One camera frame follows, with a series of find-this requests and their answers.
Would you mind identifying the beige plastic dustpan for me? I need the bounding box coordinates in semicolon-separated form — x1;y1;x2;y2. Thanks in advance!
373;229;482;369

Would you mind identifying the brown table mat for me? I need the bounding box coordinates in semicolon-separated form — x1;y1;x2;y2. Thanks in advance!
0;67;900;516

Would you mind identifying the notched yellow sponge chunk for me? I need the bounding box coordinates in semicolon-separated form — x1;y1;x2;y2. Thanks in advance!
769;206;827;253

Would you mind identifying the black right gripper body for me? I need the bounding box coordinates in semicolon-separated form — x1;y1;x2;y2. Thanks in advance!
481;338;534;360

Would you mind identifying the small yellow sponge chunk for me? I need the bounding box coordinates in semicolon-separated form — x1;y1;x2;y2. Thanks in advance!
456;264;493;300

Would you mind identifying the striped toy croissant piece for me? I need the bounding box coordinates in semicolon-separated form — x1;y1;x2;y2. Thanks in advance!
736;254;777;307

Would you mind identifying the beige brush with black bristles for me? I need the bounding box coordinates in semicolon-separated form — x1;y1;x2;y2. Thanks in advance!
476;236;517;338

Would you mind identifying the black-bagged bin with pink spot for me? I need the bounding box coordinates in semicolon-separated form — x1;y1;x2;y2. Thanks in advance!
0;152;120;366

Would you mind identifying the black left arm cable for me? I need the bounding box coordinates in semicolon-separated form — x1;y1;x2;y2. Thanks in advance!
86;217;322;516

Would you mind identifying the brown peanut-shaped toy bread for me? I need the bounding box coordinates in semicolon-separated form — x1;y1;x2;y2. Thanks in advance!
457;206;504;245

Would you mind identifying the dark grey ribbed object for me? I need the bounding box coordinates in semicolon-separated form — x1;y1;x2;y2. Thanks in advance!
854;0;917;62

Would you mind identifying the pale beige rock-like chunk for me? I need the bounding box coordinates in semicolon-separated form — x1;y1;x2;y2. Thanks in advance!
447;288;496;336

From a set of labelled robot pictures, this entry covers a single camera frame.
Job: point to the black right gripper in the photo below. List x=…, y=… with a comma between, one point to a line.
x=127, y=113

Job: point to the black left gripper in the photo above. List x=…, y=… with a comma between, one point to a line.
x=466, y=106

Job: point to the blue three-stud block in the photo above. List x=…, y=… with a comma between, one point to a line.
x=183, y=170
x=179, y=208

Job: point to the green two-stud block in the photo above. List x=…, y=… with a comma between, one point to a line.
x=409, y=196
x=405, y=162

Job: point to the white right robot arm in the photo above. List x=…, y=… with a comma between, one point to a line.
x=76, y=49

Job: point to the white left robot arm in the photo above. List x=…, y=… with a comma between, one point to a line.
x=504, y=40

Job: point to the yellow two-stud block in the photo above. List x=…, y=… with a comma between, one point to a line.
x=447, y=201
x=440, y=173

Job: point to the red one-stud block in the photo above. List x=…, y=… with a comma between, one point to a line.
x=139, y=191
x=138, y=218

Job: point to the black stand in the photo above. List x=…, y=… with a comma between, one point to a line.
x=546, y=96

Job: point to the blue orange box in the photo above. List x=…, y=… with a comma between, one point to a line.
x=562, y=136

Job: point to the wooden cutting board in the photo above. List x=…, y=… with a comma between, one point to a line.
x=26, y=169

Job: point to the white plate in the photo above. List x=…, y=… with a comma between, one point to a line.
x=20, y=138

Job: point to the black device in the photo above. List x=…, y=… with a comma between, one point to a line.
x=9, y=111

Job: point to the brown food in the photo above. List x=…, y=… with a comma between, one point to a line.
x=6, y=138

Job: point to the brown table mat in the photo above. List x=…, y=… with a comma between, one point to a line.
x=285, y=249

.....

The whole listing is needed again, word for word.

One camera frame follows, with a series of find-this requests and their answers.
Would you mind identifying the beige plastic dustpan for me? I need the bounding box coordinates in semicolon-separated form — x1;y1;x2;y2. Thanks in advance!
373;229;482;369

Would you mind identifying the brown table mat for me? I need the bounding box coordinates in semicolon-separated form — x1;y1;x2;y2. Thanks in advance!
0;67;900;516

Would you mind identifying the notched yellow sponge chunk for me? I need the bounding box coordinates in semicolon-separated form — x1;y1;x2;y2. Thanks in advance!
769;206;827;253

Would you mind identifying the black right gripper body for me? I need the bounding box coordinates in semicolon-separated form — x1;y1;x2;y2. Thanks in advance!
481;338;534;360

Would you mind identifying the small yellow sponge chunk for me? I need the bounding box coordinates in semicolon-separated form — x1;y1;x2;y2. Thanks in advance!
456;264;493;300

Would you mind identifying the striped toy croissant piece for me? I need the bounding box coordinates in semicolon-separated form — x1;y1;x2;y2. Thanks in advance!
736;254;777;307

Would you mind identifying the beige brush with black bristles for me? I need the bounding box coordinates in semicolon-separated form — x1;y1;x2;y2. Thanks in advance!
476;236;517;338

Would you mind identifying the black-bagged bin with pink spot for me? I need the bounding box coordinates in semicolon-separated form — x1;y1;x2;y2. Thanks in advance!
0;152;120;366

Would you mind identifying the black left arm cable for me? I need the bounding box coordinates in semicolon-separated form — x1;y1;x2;y2. Thanks in advance!
86;217;322;516

Would you mind identifying the brown peanut-shaped toy bread for me? I need the bounding box coordinates in semicolon-separated form — x1;y1;x2;y2. Thanks in advance!
457;206;504;245

Would you mind identifying the dark grey ribbed object for me? I need the bounding box coordinates in semicolon-separated form — x1;y1;x2;y2. Thanks in advance!
854;0;917;62

Would you mind identifying the pale beige rock-like chunk for me? I need the bounding box coordinates in semicolon-separated form — x1;y1;x2;y2. Thanks in advance!
447;288;496;336

From a set of labelled robot pictures, this entry covers a single camera frame.
Job: point to the black right gripper in the photo below. List x=…, y=… with a comma between, one point to a line.
x=127, y=113

Job: point to the black left gripper in the photo above. List x=…, y=… with a comma between, one point to a line.
x=466, y=106

Job: point to the blue three-stud block in the photo above. List x=…, y=… with a comma between, one point to a line.
x=183, y=170
x=179, y=208

Job: point to the green two-stud block in the photo above. List x=…, y=… with a comma between, one point to a line.
x=409, y=196
x=405, y=162

Job: point to the white right robot arm in the photo above. List x=…, y=… with a comma between, one point to a line.
x=76, y=49

Job: point to the white left robot arm in the photo above. List x=…, y=… with a comma between, one point to a line.
x=504, y=40

Job: point to the yellow two-stud block in the photo above. List x=…, y=… with a comma between, one point to a line.
x=447, y=201
x=440, y=173

Job: point to the red one-stud block in the photo above. List x=…, y=… with a comma between, one point to a line.
x=139, y=191
x=138, y=218

Job: point to the black stand in the photo above. List x=…, y=… with a comma between, one point to a line.
x=546, y=96

Job: point to the blue orange box in the photo above. List x=…, y=… with a comma between, one point to a line.
x=562, y=136

Job: point to the wooden cutting board in the photo above. List x=…, y=… with a comma between, one point to a line.
x=26, y=169

Job: point to the white plate in the photo above. List x=…, y=… with a comma between, one point to a line.
x=20, y=138

Job: point to the black device in the photo above. List x=…, y=… with a comma between, one point to a line.
x=9, y=111

Job: point to the brown food in the photo above. List x=…, y=… with a comma between, one point to a line.
x=6, y=138

Job: point to the brown table mat in the photo above. List x=…, y=… with a comma between, one point to a line.
x=285, y=249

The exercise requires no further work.